SacJB Shady- 01-04-2009
ee
o no. today is 2 of my friends bday. peter and pierre.

frank2008- 01-04-2009

They might ressurrect a dead body using gentics and cloning, but that wouldn't be your true self, because your soul already migrated elsewhere, i think that this will be possible in less than 20 years you are wrong, if you are on internet with your pics, details, info about you etc, probably one day superAI will be capable of resurrect you and yoiur brain and synapses and make you immortal, also extracting infos about you from people who knew you (computers are now already learning to read human thought), places where you lived, your dead corpse's DNA and features etc. you have to understand future superAI computing power and intelligence will be near to infinite, they will actually retrocalculate your personality and your neurons' configuration through infos I reported up in this post.

J.R.S.II- 01-04-2009

Franco, do you think superAI will be even more powerful than Alex Chiu?

frank2008- 01-04-2009

Alex, as everybody else, will MERGE into superAI one day ( about year 2050 )

J.R.S.II- 01-04-2009

Alex, as everybody else, will MERGE into superAI one day ( about year 2050 ) But before they merge, say in 2048, if they had a battle using all their resources, who would win?

frank2008- 01-04-2009

But merging will be step by step, in 2050 will be complete.
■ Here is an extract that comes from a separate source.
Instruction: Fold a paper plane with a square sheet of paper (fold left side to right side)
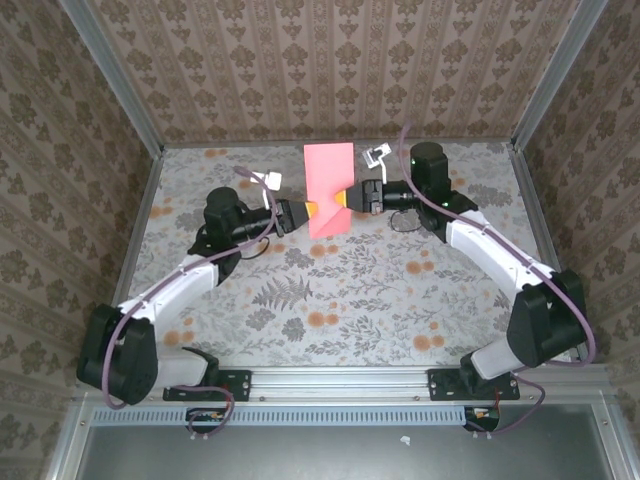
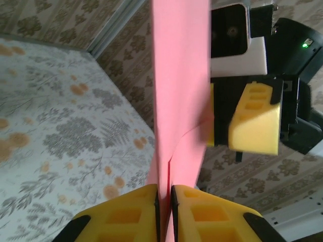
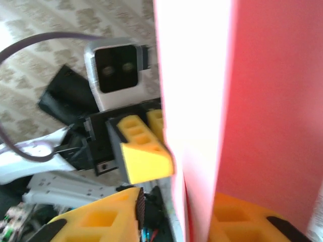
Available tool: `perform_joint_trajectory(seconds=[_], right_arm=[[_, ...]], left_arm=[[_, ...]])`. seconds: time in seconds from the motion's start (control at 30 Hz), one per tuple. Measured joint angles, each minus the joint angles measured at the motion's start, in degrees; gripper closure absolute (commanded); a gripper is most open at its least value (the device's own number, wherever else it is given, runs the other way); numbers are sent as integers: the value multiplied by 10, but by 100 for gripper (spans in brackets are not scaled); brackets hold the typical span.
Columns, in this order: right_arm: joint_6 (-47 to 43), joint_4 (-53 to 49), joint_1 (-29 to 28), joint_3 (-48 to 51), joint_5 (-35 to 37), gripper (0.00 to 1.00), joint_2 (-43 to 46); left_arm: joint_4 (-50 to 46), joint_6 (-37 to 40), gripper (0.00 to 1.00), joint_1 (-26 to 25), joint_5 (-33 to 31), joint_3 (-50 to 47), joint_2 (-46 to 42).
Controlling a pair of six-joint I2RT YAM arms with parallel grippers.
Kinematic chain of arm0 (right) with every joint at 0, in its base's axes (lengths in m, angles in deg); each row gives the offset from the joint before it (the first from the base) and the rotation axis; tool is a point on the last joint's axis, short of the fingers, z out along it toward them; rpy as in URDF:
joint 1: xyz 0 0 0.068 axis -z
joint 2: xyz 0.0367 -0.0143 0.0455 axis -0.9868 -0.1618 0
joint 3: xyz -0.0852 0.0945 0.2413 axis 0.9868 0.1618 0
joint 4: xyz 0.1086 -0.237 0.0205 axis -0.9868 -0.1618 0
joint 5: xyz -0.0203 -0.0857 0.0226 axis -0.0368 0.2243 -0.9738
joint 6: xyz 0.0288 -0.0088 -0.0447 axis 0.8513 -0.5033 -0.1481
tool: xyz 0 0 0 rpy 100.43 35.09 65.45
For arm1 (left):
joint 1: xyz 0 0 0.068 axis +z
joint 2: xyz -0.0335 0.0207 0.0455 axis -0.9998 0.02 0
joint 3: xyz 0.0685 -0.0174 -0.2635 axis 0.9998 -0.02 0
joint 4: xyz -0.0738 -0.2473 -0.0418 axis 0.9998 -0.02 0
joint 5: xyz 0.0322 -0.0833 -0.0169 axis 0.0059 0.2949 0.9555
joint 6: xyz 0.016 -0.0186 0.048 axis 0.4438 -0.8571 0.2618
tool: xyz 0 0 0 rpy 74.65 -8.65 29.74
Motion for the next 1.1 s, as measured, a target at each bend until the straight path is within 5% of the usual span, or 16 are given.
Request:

Even when you access internet and google you are already merging with AI. Internet and PC are first step.

J.R.S.II- 01-04-2009

But merging will be step by step, in 2050 will be complete. Even when you access internet and google you are already merging with AI. Internet and PC are first step. Yeah, but say Alex decided he didn't want to merge, and then had a fight with superAI. Who would win?

frank2008- 01-04-2009

SuperAI, babe.

Rayanna123- 01-04-2009

AWW so its over for you Franco? Cause noone likes you so theyd make sure you werent resurrected :cry: nice knowing u.